The whole of the data is to be reproduced exactly.

*DATA BLOCK*:
==============================
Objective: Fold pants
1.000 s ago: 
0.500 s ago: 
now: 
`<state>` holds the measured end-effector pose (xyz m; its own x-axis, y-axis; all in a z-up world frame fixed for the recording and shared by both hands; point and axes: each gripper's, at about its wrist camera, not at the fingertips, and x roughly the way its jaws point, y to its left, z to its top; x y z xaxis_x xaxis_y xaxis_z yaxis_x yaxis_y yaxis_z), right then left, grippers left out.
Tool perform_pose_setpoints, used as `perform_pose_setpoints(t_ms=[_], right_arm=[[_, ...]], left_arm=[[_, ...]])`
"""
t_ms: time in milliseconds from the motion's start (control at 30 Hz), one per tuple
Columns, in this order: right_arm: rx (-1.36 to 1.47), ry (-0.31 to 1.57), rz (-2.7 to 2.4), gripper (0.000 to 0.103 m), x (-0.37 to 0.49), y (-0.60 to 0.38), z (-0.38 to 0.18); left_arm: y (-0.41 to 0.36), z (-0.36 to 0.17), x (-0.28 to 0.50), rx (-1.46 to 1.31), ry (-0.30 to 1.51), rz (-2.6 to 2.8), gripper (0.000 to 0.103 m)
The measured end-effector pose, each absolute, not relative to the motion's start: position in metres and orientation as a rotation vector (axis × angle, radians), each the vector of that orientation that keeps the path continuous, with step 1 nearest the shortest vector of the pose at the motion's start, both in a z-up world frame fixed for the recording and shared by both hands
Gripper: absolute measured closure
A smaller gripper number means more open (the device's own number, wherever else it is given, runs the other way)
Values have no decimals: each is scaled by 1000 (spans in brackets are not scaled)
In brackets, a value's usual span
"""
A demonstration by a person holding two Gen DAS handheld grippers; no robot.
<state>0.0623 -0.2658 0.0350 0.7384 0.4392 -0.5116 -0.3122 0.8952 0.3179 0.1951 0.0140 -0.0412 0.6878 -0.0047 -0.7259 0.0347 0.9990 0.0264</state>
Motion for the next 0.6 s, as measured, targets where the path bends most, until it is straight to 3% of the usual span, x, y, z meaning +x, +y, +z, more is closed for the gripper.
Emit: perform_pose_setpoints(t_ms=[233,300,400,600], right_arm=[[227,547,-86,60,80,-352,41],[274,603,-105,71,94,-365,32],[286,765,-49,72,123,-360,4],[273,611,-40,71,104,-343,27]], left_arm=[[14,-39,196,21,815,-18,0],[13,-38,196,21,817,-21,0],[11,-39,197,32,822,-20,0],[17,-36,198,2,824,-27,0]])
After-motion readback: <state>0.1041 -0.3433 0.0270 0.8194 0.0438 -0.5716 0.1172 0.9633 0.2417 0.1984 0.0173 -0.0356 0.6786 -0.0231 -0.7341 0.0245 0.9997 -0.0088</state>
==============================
*RESULT BELOW*:
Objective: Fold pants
1.000 s ago: 
0.500 s ago: 
now: 
`<state>` holds the measured end-effector pose (xyz m; its own x-axis, y-axis; all in a z-up world frame fixed for the recording and shared by both hands; point and axes: each gripper's, at about its wrist camera, not at the fingertips, and x roughly the way its jaws point, y to its left, z to its top; x y z xaxis_x xaxis_y xaxis_z yaxis_x yaxis_y yaxis_z), right then left, grippers left out.
Tool perform_pose_setpoints, used as `perform_pose_setpoints(t_ms=[_], right_arm=[[_, ...]], left_arm=[[_, ...]])`
"""
t_ms: time in milliseconds from the motion's start (control at 30 Hz), one per tuple
Columns, in this order: right_arm: rx (-1.36 to 1.47), ry (-0.31 to 1.57), rz (-2.7 to 2.4), gripper (0.000 to 0.103 m), x (-0.37 to 0.49), y (-0.60 to 0.38), z (-0.38 to 0.18); left_arm: y (-0.41 to 0.36), z (-0.36 to 0.17), x (-0.28 to 0.50), rx (-1.46 to 1.31), ry (-0.30 to 1.51), rz (-2.6 to 2.8), gripper (0.000 to 0.103 m)
The measured end-effector pose, each absolute, not relative to the motion's start: position in metres and orientation as a rotation vector (axis × angle, radians), each the vector of that orientation that keeps the path continuous, with step 1 nearest the shortest vector of the pose at the motion's start, both in a z-up world frame fixed for the recording and shared by both hands
Gripper: absolute measured closure
A smaller gripper number means more open (the device's own number, wherever else it is given, runs the other way)
Values have no decimals: each is scaled by 1000 (spans in brackets are not scaled)
In brackets, a value's usual span
"""
A demonstration by a person holding two Gen DAS handheld grippers; no robot.
<state>0.0623 -0.2658 0.0350 0.7384 0.4392 -0.5116 -0.3122 0.8952 0.3179 0.1951 0.0140 -0.0412 0.6878 -0.0047 -0.7259 0.0347 0.9990 0.0264</state>
Motion for the next 0.6 s, as measured, targets where the path bends most, until it is straight to 3% of the usual span, x, y, z meaning +x, +y, +z, more is closed for the gripper.
Emit: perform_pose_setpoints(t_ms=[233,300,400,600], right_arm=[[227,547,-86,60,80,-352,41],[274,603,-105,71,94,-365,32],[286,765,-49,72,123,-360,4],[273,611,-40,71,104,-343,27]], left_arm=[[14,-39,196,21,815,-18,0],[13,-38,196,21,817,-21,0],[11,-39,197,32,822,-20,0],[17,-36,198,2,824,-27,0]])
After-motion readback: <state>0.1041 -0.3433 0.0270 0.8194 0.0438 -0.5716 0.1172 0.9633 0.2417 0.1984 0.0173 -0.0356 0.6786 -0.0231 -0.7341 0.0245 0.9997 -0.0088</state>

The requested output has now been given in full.